Your instructions: Extract each line from the entries below that has the string "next" in it.
★ ★ ★ ★ ★
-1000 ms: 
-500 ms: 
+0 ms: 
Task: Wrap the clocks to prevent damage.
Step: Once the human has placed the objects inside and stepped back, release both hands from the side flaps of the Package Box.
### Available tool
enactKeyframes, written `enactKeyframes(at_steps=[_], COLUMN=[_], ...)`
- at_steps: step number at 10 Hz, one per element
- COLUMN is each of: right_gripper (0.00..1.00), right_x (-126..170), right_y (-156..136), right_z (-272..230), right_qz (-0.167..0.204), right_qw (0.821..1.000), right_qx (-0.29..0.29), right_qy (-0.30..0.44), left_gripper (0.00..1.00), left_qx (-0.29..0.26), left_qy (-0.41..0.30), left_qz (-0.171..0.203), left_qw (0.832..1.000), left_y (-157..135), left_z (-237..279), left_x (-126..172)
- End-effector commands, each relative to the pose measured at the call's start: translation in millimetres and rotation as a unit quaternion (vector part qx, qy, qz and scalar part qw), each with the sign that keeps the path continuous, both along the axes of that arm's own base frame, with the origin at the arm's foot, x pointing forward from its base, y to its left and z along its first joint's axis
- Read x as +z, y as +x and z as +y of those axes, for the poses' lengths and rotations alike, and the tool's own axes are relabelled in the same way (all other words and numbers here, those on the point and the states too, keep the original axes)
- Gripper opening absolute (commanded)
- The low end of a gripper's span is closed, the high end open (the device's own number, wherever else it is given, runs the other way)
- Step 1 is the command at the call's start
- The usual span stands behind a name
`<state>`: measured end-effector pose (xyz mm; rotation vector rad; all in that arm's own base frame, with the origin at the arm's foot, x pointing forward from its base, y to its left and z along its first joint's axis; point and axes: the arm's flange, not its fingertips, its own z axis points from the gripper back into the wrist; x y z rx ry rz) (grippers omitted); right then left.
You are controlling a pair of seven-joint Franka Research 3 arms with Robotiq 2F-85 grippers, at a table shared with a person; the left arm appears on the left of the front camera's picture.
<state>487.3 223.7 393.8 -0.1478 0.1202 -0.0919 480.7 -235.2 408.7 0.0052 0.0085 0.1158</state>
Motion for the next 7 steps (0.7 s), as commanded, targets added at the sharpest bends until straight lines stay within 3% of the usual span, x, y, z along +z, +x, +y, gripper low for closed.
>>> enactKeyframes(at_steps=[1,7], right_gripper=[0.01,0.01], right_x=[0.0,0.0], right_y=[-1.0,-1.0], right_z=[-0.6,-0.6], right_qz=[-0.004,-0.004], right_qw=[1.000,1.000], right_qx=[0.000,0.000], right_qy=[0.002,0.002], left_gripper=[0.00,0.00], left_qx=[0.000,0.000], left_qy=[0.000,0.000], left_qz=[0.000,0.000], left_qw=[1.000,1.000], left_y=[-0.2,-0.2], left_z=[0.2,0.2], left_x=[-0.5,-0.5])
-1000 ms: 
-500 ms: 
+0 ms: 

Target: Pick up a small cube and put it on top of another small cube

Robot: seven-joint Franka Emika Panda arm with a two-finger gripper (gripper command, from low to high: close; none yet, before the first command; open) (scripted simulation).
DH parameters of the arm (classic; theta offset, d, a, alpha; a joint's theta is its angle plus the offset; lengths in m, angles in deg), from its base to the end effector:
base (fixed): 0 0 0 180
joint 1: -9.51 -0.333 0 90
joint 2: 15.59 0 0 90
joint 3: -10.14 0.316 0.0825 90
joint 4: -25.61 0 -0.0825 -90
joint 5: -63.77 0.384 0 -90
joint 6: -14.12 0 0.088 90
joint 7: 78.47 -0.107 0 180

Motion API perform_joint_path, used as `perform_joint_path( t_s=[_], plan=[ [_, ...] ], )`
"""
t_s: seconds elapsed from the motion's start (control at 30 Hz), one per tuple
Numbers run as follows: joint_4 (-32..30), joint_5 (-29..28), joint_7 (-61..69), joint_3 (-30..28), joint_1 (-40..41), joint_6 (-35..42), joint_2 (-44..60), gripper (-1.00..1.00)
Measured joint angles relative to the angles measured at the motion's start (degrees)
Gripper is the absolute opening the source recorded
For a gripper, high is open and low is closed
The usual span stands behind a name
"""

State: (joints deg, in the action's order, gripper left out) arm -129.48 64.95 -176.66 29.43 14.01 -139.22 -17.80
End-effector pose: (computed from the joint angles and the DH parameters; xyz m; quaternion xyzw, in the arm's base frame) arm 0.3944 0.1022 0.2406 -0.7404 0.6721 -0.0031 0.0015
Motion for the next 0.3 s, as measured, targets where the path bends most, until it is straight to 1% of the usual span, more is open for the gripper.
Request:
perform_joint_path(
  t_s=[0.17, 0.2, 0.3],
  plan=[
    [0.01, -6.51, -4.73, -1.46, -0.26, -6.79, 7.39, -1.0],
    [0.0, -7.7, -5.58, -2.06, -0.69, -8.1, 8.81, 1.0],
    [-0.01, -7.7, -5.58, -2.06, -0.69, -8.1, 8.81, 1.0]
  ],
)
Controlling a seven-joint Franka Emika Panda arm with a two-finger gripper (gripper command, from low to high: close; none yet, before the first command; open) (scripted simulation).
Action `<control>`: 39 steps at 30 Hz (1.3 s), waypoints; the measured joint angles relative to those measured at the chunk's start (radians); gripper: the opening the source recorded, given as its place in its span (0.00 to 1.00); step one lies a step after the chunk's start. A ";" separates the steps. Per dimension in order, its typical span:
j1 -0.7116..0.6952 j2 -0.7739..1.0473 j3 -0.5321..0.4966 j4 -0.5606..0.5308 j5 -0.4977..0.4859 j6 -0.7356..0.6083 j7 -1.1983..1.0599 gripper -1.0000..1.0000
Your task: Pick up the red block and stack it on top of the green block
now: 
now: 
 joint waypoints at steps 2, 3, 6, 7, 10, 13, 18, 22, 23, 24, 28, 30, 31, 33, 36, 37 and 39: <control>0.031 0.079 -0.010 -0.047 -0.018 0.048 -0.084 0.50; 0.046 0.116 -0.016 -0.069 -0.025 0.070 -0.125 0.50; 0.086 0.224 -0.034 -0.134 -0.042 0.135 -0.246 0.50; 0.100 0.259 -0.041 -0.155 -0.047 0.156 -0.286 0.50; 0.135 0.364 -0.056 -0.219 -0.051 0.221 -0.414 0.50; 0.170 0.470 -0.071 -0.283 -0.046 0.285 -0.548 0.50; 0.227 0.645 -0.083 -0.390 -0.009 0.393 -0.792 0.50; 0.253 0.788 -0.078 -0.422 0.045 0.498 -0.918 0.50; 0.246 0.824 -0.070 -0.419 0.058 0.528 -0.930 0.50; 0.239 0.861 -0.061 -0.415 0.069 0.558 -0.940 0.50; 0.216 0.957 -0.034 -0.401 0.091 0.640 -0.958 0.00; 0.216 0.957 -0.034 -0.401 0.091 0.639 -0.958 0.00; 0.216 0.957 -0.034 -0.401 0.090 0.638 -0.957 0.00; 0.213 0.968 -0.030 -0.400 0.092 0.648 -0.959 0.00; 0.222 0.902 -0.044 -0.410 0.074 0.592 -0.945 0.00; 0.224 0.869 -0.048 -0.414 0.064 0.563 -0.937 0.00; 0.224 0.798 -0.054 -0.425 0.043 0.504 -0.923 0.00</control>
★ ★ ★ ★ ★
Exercise solution:
Motion for the next 7 steps (0.7 s), as commanded, targets added at the sharpest bends until straight lines stay within 3% of the usual span, x, y, z along +z, +x, +y, gripper low for closed.
Motion for the next 0.3 s, as measured, targets where the path bends most, until it is straight to 1% of the usual span, more is open for the gripper.

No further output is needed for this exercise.